- EXERCISE AIM:
Please reproduce the entries below exactly from the line holding "Fill uses the even-odd convention." through the last line, both included, and omit any pictures.
*** EXERCISE MATERIAL Section Begins ***
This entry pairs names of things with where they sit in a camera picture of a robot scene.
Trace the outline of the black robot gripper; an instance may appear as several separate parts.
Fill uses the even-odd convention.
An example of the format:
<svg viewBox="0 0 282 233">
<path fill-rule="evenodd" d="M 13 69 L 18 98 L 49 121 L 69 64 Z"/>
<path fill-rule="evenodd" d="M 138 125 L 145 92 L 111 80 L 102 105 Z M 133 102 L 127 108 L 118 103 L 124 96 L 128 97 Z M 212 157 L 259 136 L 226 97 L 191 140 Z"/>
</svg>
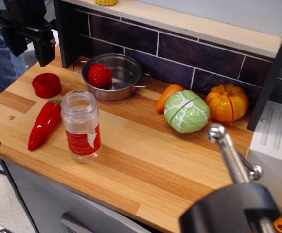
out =
<svg viewBox="0 0 282 233">
<path fill-rule="evenodd" d="M 0 9 L 0 31 L 11 53 L 18 57 L 27 50 L 26 38 L 33 39 L 39 65 L 45 67 L 55 59 L 52 25 L 45 19 L 43 0 L 5 0 Z"/>
</svg>

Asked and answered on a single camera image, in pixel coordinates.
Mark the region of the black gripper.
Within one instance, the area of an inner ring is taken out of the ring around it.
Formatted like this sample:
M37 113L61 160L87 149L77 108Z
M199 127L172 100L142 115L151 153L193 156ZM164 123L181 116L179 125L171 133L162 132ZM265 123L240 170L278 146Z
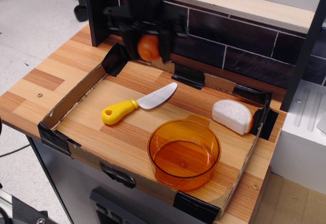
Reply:
M106 7L103 10L108 27L118 30L129 26L146 34L159 34L159 53L162 61L169 60L175 37L187 36L186 14L172 8L164 0L126 0L126 4ZM121 31L121 37L129 56L137 60L140 34L137 31Z
*** EXERCISE MATERIAL Section Ends ***
- SOLUTION:
Fill uses the even-odd convention.
An example of the format:
<svg viewBox="0 0 282 233">
<path fill-rule="evenodd" d="M 13 69 L 18 98 L 49 121 L 69 64 Z"/>
<path fill-rule="evenodd" d="M 138 125 L 145 92 L 111 80 L 102 105 Z M 133 102 L 127 108 L 118 103 L 124 96 L 128 97 Z M 212 157 L 259 136 L 226 97 L 191 140 Z"/>
</svg>
out =
<svg viewBox="0 0 282 233">
<path fill-rule="evenodd" d="M 0 9 L 0 31 L 11 53 L 18 57 L 27 50 L 26 38 L 33 39 L 39 65 L 45 67 L 55 59 L 52 25 L 45 19 L 43 0 L 5 0 Z"/>
</svg>

Asked and answered on a single camera image, in pixel coordinates.
Mark the region of the black gripper.
Within one instance, the area of an inner ring is taken out of the ring around it.
Formatted like this sample:
M37 113L61 160L87 149L77 108Z
M199 127L172 100L142 115L151 153L193 156ZM164 123L181 116L179 125L171 133L162 132ZM265 123L240 170L278 146Z
Reply:
M106 7L103 10L108 27L118 30L129 26L146 34L159 34L159 53L162 61L169 60L175 37L187 36L186 14L172 8L164 0L126 0L126 4ZM121 31L121 37L129 56L137 60L140 34L137 31Z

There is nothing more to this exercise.